* **About this task**
Here is the listing. Report each line in it that contains the string "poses".

* **Given information**
- - -
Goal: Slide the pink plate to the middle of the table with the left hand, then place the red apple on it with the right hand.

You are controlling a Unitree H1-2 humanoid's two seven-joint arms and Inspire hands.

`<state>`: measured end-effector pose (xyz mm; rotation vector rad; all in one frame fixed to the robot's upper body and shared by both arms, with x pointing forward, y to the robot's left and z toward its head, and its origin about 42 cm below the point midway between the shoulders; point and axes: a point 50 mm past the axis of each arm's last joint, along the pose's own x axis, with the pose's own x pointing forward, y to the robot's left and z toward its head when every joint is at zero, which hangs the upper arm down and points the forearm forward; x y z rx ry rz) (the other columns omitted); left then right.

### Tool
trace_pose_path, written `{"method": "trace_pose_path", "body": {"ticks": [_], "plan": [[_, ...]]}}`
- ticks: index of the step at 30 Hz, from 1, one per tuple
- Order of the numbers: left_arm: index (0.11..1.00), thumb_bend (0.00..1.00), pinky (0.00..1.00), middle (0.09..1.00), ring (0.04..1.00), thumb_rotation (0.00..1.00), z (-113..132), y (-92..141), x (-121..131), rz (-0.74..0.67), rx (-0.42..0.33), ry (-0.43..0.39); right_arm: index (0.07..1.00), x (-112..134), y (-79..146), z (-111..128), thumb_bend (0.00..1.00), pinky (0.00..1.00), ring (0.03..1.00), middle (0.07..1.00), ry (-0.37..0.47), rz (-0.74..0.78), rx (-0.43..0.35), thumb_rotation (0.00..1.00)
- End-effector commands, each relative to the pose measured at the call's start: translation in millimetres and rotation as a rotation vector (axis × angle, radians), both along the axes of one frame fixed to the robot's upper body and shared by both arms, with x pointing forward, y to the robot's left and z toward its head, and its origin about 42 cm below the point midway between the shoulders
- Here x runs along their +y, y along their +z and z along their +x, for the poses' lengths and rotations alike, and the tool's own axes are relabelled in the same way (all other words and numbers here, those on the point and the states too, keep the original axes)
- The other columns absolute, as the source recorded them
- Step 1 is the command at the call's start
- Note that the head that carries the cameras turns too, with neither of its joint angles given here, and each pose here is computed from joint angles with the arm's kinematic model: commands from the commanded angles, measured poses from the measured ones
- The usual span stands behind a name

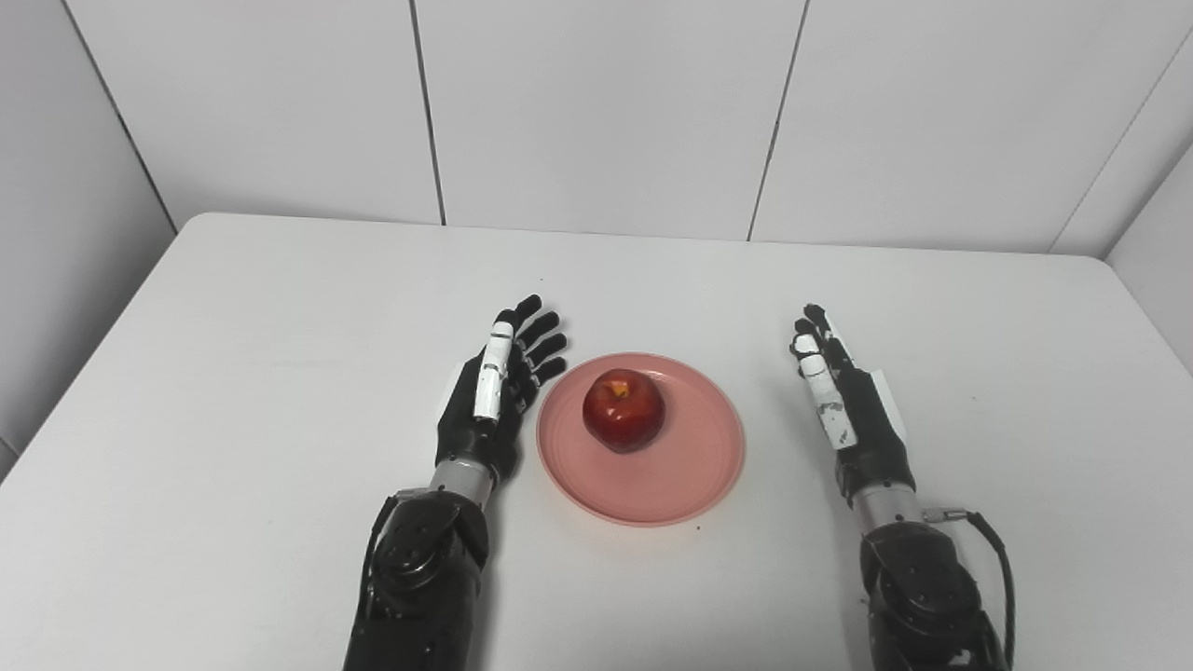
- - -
* **Written solution**
- Here x runs along their +y, y along their +z and z along their +x, for the poses' lengths and rotations alike, and the tool's own axes are relabelled in the same way (all other words and numbers here, those on the point and the states too, keep the original axes)
- Note that the head that carries the cameras turns too, with neither of its joint angles given here, and each pose here is computed from joint angles with the arm's kinematic model: commands from the commanded angles, measured poses from the measured ones

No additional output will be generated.